His hand finds its way to my throat, cupping gently, fingers sliding into my hair as he maneuvers his body around me, his height lower as he tries to get every single part of him in contact with my body. Holding me against his mouth so the kiss neither stops nor progresses. It’s like he is breathing every part of me in, holding me here to imprint me to memory and I give in completely.
So lost to how it feels to be back in his safe embrace, every familiar thing about him surrounding me and begging me to give him a chance. I have always been defenseless when it comes to him and yielding is like breathing when he is the one asking for it.
I melt into him, my mind a whirring mass of confusion and fear and my own will telling me to push him away, but I can’t. Arrick is my weakness, he has been since the day I met him and all fight and anger dissipates as his hands slide around my face, cradling me in and teasing my lips open with his own. I surrender to the soft warm sensation of the most perfect kiss I could ever imagine, my own hands sliding around his neck as something inside of me ignites and I kiss him back surely.
Arrick seems to take my submission as a sign to let go, pushing my mouth open and caressing my tongue with his; the fire between us spiking and moving into an almost immediate fever from nowhere. Fueled by everything we have brought to the surface and months of separated loneliness and heartbreak.
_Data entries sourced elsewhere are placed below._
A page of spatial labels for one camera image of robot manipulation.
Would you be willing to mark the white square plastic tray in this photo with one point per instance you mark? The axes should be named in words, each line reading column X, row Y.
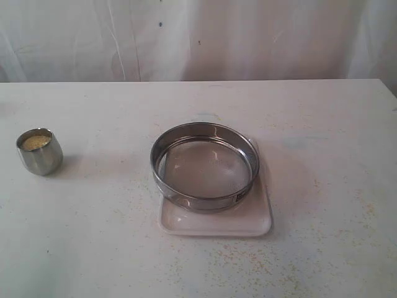
column 217, row 222

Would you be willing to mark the stainless steel cup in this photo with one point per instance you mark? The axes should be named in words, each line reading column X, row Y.
column 42, row 161

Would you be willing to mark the white backdrop curtain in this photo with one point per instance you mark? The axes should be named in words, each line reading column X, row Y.
column 197, row 40

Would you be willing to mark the round stainless steel sieve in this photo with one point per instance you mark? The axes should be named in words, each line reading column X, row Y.
column 210, row 133

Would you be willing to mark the yellow grain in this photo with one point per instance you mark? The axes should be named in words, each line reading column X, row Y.
column 35, row 142

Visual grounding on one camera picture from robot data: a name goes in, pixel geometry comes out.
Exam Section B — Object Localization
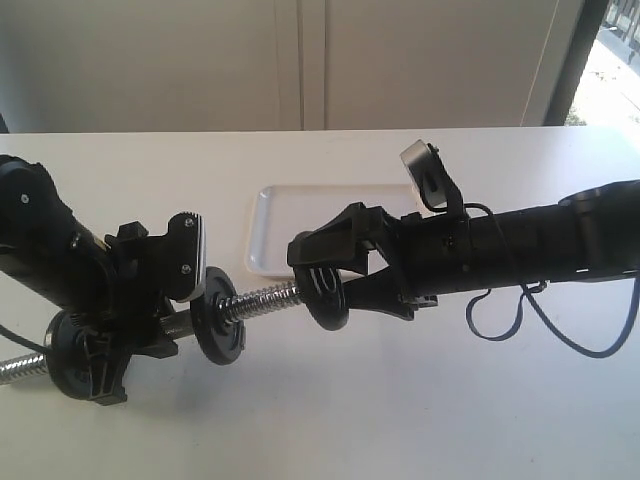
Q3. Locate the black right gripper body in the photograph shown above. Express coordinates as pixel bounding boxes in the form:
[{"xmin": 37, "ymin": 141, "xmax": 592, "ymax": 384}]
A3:
[{"xmin": 366, "ymin": 206, "xmax": 475, "ymax": 305}]

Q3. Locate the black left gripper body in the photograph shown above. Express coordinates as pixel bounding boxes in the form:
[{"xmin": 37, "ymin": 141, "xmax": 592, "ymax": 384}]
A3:
[{"xmin": 74, "ymin": 222, "xmax": 174, "ymax": 332}]

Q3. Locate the black weight plate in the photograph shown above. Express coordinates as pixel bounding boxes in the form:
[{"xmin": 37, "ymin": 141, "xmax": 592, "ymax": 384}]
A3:
[
  {"xmin": 189, "ymin": 266, "xmax": 246, "ymax": 366},
  {"xmin": 294, "ymin": 267, "xmax": 349, "ymax": 331},
  {"xmin": 45, "ymin": 311, "xmax": 104, "ymax": 402}
]

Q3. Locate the chrome dumbbell bar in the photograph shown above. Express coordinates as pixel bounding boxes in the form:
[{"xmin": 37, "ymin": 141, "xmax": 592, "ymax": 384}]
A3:
[{"xmin": 1, "ymin": 281, "xmax": 302, "ymax": 385}]

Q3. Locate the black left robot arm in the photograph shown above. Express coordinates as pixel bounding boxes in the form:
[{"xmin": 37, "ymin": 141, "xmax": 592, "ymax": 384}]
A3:
[{"xmin": 1, "ymin": 155, "xmax": 205, "ymax": 406}]

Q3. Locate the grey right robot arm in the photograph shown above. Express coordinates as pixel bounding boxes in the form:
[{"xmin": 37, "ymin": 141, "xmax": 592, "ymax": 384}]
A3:
[{"xmin": 287, "ymin": 180, "xmax": 639, "ymax": 327}]

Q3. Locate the white plastic tray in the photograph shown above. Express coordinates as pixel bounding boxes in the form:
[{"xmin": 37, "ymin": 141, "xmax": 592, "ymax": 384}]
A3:
[{"xmin": 245, "ymin": 184, "xmax": 418, "ymax": 279}]

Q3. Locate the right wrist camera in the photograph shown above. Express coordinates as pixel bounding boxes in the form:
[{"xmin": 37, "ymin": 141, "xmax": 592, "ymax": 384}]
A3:
[{"xmin": 400, "ymin": 140, "xmax": 465, "ymax": 217}]

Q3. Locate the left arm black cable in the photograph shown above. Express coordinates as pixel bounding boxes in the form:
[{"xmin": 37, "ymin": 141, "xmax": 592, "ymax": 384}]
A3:
[{"xmin": 0, "ymin": 324, "xmax": 49, "ymax": 356}]

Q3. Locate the dark window frame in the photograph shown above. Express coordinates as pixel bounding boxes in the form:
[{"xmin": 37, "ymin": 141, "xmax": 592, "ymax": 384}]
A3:
[{"xmin": 543, "ymin": 0, "xmax": 610, "ymax": 126}]

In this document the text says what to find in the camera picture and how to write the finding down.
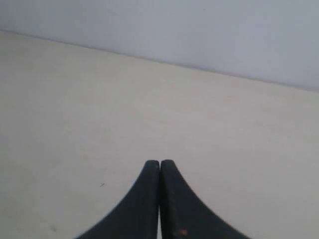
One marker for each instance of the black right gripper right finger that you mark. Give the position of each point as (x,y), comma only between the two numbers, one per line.
(183,215)

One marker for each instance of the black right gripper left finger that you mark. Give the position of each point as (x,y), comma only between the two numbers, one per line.
(136,216)

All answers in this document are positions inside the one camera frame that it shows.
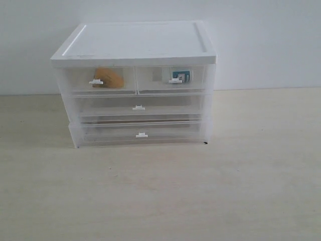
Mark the white bottle with teal label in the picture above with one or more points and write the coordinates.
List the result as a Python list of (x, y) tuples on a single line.
[(177, 75)]

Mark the yellow cheese wedge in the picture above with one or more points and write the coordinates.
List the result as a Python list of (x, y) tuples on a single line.
[(107, 78)]

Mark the white translucent plastic drawer cabinet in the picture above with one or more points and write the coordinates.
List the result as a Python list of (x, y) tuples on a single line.
[(132, 45)]

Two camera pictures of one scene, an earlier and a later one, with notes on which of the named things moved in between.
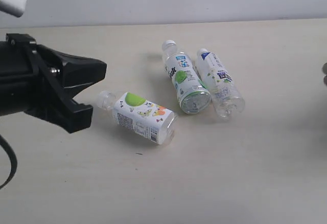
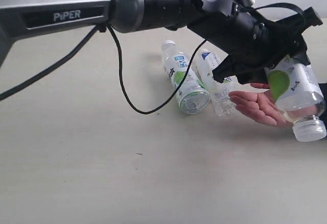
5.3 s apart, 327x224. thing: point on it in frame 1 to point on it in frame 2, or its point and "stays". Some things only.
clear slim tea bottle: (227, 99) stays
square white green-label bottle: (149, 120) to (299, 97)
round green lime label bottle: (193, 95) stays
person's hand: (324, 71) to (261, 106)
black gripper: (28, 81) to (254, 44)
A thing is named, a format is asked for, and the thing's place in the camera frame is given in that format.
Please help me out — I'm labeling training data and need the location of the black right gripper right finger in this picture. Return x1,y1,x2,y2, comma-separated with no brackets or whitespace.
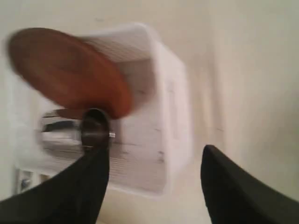
200,145,299,224

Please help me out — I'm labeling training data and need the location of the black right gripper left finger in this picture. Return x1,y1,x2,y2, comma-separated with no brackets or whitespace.
0,108,110,224

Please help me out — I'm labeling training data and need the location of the white perforated plastic basket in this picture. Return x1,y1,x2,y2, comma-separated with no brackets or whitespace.
5,23,193,197

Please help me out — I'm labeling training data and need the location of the brown round plate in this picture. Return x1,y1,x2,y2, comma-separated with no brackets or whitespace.
7,28,133,119

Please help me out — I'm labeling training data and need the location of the shiny metal tray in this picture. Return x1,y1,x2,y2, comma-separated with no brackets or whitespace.
37,109,85,154

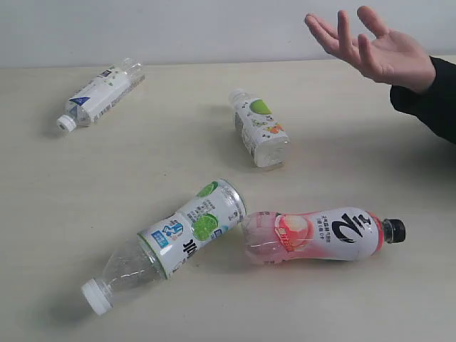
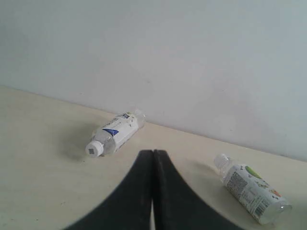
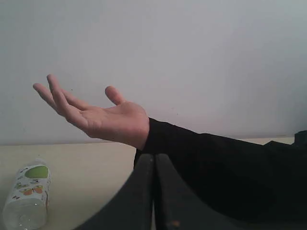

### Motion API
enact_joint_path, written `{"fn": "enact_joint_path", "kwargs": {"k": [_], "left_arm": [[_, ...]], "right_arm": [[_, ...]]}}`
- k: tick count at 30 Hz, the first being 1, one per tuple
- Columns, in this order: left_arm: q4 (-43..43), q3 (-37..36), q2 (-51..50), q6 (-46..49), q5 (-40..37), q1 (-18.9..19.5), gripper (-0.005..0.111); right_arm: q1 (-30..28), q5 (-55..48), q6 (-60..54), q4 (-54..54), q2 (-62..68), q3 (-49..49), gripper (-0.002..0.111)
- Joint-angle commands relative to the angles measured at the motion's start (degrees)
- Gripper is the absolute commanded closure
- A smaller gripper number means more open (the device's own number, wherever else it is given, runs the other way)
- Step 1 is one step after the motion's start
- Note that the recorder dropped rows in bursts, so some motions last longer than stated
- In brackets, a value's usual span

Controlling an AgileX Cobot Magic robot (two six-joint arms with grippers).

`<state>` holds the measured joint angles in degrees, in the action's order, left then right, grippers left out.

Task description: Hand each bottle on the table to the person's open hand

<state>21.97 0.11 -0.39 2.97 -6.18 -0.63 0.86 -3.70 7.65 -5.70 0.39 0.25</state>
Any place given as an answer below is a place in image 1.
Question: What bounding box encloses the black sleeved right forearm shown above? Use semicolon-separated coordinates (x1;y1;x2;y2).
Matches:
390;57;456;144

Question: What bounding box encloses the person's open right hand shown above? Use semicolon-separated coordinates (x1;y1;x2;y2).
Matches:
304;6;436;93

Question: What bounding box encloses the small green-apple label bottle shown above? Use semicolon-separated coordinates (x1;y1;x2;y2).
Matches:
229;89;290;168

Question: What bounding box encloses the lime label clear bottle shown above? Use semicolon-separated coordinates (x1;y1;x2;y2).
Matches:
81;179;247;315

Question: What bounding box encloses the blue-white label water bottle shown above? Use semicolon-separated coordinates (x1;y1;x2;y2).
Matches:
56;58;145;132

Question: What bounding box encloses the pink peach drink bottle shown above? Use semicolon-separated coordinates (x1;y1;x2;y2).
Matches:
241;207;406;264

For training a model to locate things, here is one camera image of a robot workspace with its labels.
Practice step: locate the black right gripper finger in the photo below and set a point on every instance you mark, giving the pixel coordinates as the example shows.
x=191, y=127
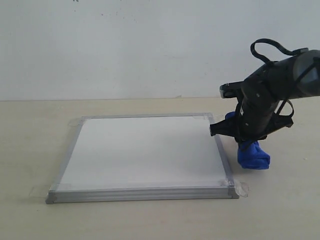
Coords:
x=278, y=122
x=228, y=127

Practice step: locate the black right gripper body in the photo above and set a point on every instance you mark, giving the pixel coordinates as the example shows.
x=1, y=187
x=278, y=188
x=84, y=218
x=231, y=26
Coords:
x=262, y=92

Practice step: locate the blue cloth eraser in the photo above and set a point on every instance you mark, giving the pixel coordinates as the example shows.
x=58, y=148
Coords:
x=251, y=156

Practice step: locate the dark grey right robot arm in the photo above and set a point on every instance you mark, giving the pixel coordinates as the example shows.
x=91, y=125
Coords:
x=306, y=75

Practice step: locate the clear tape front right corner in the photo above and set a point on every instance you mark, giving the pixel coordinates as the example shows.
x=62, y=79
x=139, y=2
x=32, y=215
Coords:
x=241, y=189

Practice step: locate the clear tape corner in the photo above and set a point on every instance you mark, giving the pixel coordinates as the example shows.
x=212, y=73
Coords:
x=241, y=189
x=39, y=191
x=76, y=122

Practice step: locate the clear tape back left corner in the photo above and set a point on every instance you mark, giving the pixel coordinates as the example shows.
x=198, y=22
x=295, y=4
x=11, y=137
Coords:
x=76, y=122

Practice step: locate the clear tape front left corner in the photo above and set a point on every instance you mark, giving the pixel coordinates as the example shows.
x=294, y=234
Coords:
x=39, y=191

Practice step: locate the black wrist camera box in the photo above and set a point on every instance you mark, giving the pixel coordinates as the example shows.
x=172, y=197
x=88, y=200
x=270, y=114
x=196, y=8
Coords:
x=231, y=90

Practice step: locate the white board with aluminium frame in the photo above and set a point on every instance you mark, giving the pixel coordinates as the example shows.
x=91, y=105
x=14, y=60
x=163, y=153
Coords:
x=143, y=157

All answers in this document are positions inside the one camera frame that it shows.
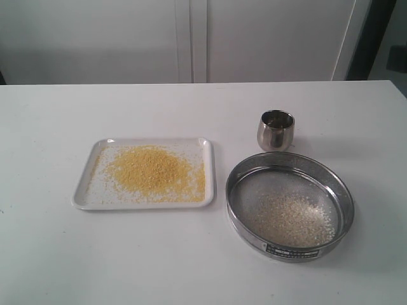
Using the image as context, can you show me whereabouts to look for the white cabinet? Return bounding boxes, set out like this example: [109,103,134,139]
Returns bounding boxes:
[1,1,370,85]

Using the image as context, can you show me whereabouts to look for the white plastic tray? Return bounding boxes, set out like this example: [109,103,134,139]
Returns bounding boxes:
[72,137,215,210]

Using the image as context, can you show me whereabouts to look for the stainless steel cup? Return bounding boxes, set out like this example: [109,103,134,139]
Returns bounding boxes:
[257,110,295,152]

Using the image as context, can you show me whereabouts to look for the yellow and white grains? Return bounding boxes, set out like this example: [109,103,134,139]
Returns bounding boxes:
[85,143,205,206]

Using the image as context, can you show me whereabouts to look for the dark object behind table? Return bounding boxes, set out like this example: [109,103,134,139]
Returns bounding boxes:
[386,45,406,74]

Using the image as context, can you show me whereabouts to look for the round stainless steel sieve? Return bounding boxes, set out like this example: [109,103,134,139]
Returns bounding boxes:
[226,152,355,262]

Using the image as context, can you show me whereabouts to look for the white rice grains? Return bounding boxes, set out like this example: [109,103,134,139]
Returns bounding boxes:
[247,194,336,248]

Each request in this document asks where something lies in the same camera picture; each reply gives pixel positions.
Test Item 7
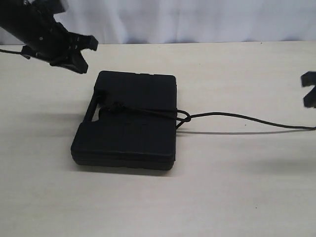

We both cling to one another, kissing passionately, moving into something more satisfying than mouths moving in unison.
The arms around my waist tighten as he pulls me up against him and off my feet, as my arms and hands wrap around that strong neck and wide shoulders, tangling my fingers in his shirt collar and trailing nails up the short-cropped hair at the back of his neck. I lift my heels behind me in mid-air. Losing myself in him this way is the only thing I want to focus on, a break from my exhaustive and whirring emotions. Consumed by a hunger that obliterates everything else and I don’t want it to stop."